On ne pensait pas qu’un jour on y arriverait. Qu’on pourrait rire sans faire semblant. Pourtant, c’est ce qu’on a fait.

Le temps. C’est un vrai secret. Ça marche vraiment. Le plus dur a été d’apprendre à vivre avec des événements qui ne dépendaient pas de moi. Moi, qui aime tant maîtriser. Mais, de tout ça j’ai essayé d’en tirer le meilleur parti. D’abord, j’ai appris que de s’assoir et chialer, j’avais le droit de le faire si cela me semblait nécessaire. Ensuite, j’ai développé ma volonté. Ça me fait un bien fou de me sentir actrice de ma vie. J’ai aujourd’hui beaucoup plus de hauts que de bas. Rien n’est effacé. Mais il y a plein de beaux dessins collés sur les plaies. Je ne fais pas que survivre, je vis. Je suis hyper-sensible, j’ai beaucoup trop tendance à me projeter, je pleure devant la Petite maison dans la prairie tellement chaque sentiment grossièrement exprimé pioche dans mon passé. J’ai aussi découvert de vrais amis, ceux que tu peux contacter à minuit. J’ai une mère formidable qui m’a offert la définition du courage. J’ai des enfants bruyants qui sourient à la vie. J’ai un conjoint aimant. Toutes ces choses, inimaginables il y a 14 ans me sont bien arrivés. On a réussi, on est en vie. C’est avec le sourire, que j’ai envie de voir ce qui se passera après.
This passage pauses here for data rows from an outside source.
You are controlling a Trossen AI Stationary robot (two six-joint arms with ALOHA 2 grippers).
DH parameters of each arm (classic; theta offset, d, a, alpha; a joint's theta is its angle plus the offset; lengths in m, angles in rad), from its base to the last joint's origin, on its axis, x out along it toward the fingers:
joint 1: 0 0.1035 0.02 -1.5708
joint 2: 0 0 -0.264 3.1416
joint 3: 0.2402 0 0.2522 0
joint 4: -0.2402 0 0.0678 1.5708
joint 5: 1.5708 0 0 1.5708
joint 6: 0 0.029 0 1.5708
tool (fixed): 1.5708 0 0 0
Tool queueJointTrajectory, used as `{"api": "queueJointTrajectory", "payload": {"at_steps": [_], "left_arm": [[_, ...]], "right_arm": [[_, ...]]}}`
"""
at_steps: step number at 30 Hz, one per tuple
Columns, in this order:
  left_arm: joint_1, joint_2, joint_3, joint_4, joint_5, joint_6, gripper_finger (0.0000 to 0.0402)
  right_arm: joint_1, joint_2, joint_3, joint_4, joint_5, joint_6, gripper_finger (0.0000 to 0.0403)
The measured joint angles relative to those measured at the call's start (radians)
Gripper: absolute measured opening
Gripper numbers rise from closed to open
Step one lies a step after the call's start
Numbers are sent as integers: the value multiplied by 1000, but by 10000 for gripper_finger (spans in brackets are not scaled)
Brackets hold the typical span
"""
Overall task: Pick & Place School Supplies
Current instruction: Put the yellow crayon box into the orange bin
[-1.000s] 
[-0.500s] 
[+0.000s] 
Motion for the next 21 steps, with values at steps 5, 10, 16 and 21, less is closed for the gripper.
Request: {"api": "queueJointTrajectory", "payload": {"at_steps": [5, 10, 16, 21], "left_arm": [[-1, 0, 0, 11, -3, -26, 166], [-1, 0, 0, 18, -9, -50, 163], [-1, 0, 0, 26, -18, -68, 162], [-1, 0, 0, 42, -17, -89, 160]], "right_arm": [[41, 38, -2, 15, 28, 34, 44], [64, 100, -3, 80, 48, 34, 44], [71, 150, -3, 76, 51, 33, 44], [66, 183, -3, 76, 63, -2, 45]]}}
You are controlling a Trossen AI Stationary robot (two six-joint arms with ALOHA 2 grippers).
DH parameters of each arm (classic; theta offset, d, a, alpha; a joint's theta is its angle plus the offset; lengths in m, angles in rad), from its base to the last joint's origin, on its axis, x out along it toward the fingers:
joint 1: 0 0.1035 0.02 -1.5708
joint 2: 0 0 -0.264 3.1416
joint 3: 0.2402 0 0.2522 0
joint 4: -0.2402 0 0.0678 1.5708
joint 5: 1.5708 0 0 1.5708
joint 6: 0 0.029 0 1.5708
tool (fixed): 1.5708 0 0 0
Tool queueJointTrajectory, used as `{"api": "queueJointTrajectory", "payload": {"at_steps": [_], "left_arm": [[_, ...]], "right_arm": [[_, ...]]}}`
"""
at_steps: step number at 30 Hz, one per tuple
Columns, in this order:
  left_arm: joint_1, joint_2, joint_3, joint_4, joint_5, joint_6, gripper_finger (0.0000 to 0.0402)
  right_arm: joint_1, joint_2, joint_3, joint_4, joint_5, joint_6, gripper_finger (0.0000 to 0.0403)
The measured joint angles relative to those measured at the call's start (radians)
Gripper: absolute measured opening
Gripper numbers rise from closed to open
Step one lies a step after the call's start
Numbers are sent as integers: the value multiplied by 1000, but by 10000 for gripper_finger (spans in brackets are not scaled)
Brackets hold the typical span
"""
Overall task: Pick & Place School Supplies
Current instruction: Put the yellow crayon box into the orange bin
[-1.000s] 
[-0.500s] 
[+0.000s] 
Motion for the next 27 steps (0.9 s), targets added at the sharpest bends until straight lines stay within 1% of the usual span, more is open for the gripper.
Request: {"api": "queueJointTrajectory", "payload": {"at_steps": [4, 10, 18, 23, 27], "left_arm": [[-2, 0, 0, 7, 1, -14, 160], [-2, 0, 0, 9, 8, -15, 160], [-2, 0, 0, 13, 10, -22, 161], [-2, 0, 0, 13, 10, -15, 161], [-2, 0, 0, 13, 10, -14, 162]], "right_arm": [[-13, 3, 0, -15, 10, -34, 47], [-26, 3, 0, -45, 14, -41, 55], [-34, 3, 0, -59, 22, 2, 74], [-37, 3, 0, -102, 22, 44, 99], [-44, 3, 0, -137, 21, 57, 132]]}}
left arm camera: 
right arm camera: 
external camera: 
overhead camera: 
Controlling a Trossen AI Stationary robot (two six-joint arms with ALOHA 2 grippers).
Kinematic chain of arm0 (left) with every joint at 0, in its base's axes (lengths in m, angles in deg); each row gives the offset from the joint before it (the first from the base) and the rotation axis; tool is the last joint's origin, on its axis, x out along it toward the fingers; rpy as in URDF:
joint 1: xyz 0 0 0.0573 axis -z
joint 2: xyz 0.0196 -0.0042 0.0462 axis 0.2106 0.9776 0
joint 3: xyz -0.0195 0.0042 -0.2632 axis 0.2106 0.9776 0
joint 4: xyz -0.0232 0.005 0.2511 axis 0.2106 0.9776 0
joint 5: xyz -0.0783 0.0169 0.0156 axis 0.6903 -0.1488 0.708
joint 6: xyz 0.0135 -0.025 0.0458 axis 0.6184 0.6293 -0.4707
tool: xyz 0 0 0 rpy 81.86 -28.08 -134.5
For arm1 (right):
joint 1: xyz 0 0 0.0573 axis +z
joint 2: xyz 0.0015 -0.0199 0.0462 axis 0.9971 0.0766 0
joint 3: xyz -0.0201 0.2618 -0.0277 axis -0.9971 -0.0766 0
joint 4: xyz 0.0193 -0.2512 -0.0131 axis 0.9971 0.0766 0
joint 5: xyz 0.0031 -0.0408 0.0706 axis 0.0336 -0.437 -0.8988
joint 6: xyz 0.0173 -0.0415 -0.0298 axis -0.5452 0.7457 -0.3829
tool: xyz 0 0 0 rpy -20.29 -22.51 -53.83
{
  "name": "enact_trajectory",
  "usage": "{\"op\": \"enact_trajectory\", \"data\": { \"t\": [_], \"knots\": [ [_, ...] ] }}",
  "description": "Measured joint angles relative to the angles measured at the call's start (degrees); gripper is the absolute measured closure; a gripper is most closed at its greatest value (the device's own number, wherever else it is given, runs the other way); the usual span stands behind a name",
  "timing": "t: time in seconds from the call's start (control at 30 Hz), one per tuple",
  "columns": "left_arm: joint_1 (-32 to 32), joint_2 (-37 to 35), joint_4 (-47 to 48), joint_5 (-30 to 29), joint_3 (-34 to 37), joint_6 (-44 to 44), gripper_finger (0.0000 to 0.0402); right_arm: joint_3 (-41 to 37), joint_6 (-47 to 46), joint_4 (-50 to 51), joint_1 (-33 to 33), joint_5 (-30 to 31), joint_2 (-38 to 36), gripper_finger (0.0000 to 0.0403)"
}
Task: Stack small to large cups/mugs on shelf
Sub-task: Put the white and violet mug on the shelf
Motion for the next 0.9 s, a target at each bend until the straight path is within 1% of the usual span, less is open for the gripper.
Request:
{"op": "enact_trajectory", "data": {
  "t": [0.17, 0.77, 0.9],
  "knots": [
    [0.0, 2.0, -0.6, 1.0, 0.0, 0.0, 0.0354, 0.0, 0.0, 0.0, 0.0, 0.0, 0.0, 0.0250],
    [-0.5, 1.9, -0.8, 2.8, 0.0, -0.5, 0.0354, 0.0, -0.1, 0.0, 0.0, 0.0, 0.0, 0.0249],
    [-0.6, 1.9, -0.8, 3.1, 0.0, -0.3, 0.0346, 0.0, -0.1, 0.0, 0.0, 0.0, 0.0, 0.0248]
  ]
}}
Les jours où je ne suis pas capable de m’en rappeler, j’appelle mes armes secrètes, mes deux meilleures amies. Elles savent toujours me plaindre un peu avant de me dire « c’est reparti ». Cette histoire, mon histoire m’a menée où je suis aujourd’hui.

Je suis devenue entière alors qu’avant j’étais cassée.